Genuino e diretto, inconfondibile e unico. Carlo Mazzone ha scritto una pagina indelebile del calcio italiano che oggi piange la sua scomparsa a 86 anni. Un uomo che è riuscito a entrare nel cuore di tutti gli appassionati di questo sport non per i titoli vinti (il più importante è l'Intertoto con il Bologna nel 1998), bensì per il suo modo di essere.
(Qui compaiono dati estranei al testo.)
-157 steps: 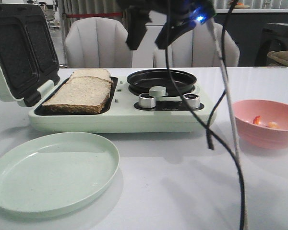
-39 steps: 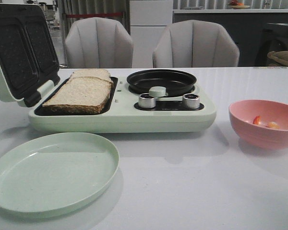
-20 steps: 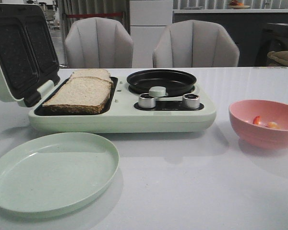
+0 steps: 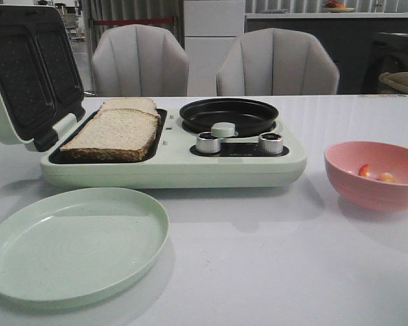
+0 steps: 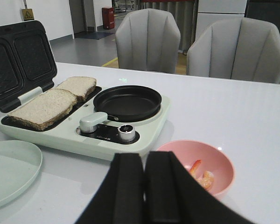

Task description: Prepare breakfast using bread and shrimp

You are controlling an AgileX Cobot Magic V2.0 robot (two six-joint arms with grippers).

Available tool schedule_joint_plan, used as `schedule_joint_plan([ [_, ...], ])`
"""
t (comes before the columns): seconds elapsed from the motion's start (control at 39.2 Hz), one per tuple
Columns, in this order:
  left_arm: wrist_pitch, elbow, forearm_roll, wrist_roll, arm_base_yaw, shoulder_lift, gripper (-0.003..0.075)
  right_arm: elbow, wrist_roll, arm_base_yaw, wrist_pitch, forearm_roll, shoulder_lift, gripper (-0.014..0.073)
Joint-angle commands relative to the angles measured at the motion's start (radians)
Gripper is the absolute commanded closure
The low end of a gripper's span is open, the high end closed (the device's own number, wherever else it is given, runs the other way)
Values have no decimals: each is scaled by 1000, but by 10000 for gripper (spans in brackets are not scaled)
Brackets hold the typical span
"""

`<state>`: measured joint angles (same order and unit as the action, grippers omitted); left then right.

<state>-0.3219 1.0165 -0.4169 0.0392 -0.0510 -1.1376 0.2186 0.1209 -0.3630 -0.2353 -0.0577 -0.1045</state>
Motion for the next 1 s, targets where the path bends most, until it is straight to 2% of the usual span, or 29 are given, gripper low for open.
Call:
schedule_joint_plan([
  [0.0,-3,98,-47,-10,-24,-76,190,28,-1,6,85,0,-10,440],
  [0.15,-36,167,-74,-10,-48,-212,190,28,-1,6,85,0,-10,440],
  [0.31,-105,237,-162,32,-68,-332,190,28,-1,6,85,0,-10,440],
  [0.48,-190,301,-413,227,-103,-439,190,28,-1,6,85,0,-10,440],
  [0.69,-267,314,-670,360,-144,-517,196,28,-1,6,85,0,-10,440],
  [0.84,-384,314,-912,551,-146,-563,349,28,-1,6,85,0,-10,440],
  [0.97,-434,314,-1025,641,-137,-579,468,28,-1,6,84,0,-10,440],
])
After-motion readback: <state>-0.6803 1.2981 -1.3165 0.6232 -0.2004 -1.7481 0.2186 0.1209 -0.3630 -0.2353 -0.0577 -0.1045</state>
Il suo accento romano l'ha accompagnato in lungo e in largo nella penisola e ha lasciato il segno ovunque. Da Ascoli, in cui ha iniziato la sua carriere da allenatore nel 1969 dopo il ritiro e ha conquistato tre promozioni, fino alla sua Roma, in cui lanciò in prima squadra un giovane Francesco Totti. "Ti sarò per sempre grato perché mi hai fatto crescere come calciatore e come uomo" scriveva il 10 giallorosso qualche tempo fa sui social.
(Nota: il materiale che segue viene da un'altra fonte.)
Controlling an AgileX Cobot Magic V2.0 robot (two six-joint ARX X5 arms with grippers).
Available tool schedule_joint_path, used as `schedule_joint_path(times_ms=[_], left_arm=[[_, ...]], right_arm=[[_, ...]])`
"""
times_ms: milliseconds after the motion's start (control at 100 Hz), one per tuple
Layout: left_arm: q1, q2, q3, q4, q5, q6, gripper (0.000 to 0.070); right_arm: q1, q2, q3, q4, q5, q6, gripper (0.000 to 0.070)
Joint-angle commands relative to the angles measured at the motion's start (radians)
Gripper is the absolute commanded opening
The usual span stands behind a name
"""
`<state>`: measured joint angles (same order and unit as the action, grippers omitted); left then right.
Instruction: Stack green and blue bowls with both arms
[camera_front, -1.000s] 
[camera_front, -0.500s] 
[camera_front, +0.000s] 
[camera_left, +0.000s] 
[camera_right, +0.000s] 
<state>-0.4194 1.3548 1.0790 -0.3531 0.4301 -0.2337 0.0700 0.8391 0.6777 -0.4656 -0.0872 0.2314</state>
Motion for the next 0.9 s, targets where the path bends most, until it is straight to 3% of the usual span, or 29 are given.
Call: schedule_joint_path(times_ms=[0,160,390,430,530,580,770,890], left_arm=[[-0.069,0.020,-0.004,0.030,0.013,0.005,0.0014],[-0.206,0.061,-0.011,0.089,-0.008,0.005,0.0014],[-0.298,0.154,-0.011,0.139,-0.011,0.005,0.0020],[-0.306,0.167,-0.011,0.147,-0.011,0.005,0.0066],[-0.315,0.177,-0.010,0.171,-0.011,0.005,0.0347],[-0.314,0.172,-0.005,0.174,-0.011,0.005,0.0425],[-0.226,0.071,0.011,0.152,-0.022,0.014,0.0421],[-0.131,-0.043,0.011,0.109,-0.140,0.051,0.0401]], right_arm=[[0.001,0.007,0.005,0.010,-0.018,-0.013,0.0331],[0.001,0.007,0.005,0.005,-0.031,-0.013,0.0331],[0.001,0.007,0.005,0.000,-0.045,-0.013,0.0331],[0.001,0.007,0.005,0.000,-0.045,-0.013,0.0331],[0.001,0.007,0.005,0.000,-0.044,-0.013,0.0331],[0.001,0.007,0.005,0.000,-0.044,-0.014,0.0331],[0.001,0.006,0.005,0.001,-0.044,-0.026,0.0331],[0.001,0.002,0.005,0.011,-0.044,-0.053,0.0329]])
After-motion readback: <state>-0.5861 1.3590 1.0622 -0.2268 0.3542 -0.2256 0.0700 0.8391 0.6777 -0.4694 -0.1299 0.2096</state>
Come un padre, proprio come il titolo del docufilm a lui dedicato nel 2022. Mazzone è stato allenatore e papà allo stesso tempo dei giocatori, poi diventati figli. Oltre Totti, due su tutti: Roberto Baggio e Pep Guardiola. "Un gigante di umanità, per lui avrei fatto l'impossibile - raccontava proprio stamattina Baggio sulle colonne di Sportweek - Lui più di tutti aveva capito che persona sono".
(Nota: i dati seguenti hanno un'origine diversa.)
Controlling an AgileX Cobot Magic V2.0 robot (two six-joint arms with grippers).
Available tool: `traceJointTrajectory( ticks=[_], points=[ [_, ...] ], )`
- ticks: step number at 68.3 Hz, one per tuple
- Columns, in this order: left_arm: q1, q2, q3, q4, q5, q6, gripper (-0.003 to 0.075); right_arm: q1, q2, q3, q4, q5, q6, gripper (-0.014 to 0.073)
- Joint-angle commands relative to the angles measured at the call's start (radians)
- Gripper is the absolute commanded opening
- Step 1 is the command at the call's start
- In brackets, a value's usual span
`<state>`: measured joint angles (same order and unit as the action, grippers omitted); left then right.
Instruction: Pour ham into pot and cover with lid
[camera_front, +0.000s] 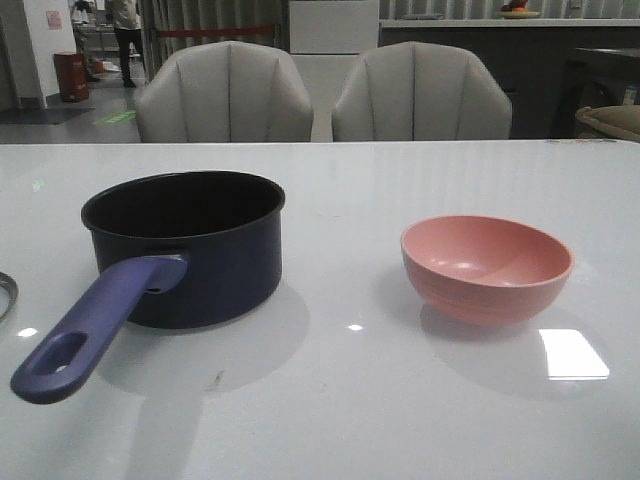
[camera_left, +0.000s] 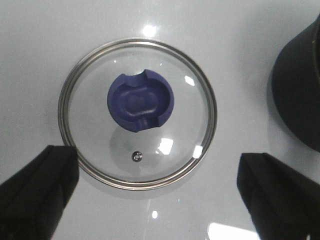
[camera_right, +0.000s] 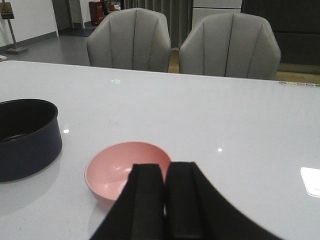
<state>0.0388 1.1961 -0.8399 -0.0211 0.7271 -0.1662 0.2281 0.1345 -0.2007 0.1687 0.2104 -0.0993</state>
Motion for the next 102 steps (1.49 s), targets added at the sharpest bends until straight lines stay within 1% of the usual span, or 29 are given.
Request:
traceJointTrajectory(
  ticks=[1, 8, 16, 20, 27, 51, 62, 74, 102],
  points=[
    [0.022, 0.068, -0.103, -0.005, 0.053, 0.010, 0.0691, 0.001, 0.009, -0.027, -0.004, -0.080, -0.010, 0.0150],
    [0.045, 0.169, -0.196, -0.011, 0.151, 0.076, 0.0691, 0.001, 0.009, -0.027, -0.004, -0.080, -0.010, 0.0150],
    [0.054, 0.272, -0.294, -0.011, 0.252, 0.081, 0.0691, 0.001, 0.009, -0.027, -0.004, -0.080, -0.010, 0.0150],
    [0.054, 0.324, -0.340, -0.019, 0.297, 0.118, 0.0691, 0.001, 0.009, -0.027, -0.004, -0.080, -0.010, 0.0150],
    [0.054, 0.397, -0.395, -0.053, 0.344, 0.158, 0.0691, 0.001, 0.009, -0.027, -0.004, -0.080, -0.010, 0.0150],
    [0.067, 0.539, -0.498, -0.053, 0.387, 0.158, 0.0691, 0.001, 0.009, -0.027, -0.004, -0.080, -0.010, 0.0150],
    [0.078, 0.572, -0.511, -0.053, 0.387, 0.160, 0.0691, 0.001, 0.009, -0.027, -0.004, -0.080, -0.010, 0.0150],
    [0.078, 0.602, -0.513, -0.065, 0.387, 0.208, 0.0691, 0.001, 0.009, -0.027, -0.004, -0.080, -0.010, 0.0150],
    [0.078, 0.658, -0.517, -0.065, 0.370, 0.208, 0.0691, 0.001, 0.009, -0.027, -0.004, -0.080, -0.010, 0.0150]
  ],
)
Per Guardiola, invece, Carletto è stato l'esempio da seguire nella sua carriera in panchina. E Mazzone ha seguito i suoi progressi come un padre orgoglioso del proprio figlio, esultando per la vittoria dell'ultima Champions League contro l'Inter.
Schietto, ironico, un uomo vero che ancora oggi detiene il record di panchine in Serie A con 797 partite, considerando anche i 5 spareggi disputati. Un vuoto che sarà impossibile da colmare, ma di Mazzone resteranno i suoi insegnamenti, dentro e fuori dal campo. Buon viaggio, Sor Carletto.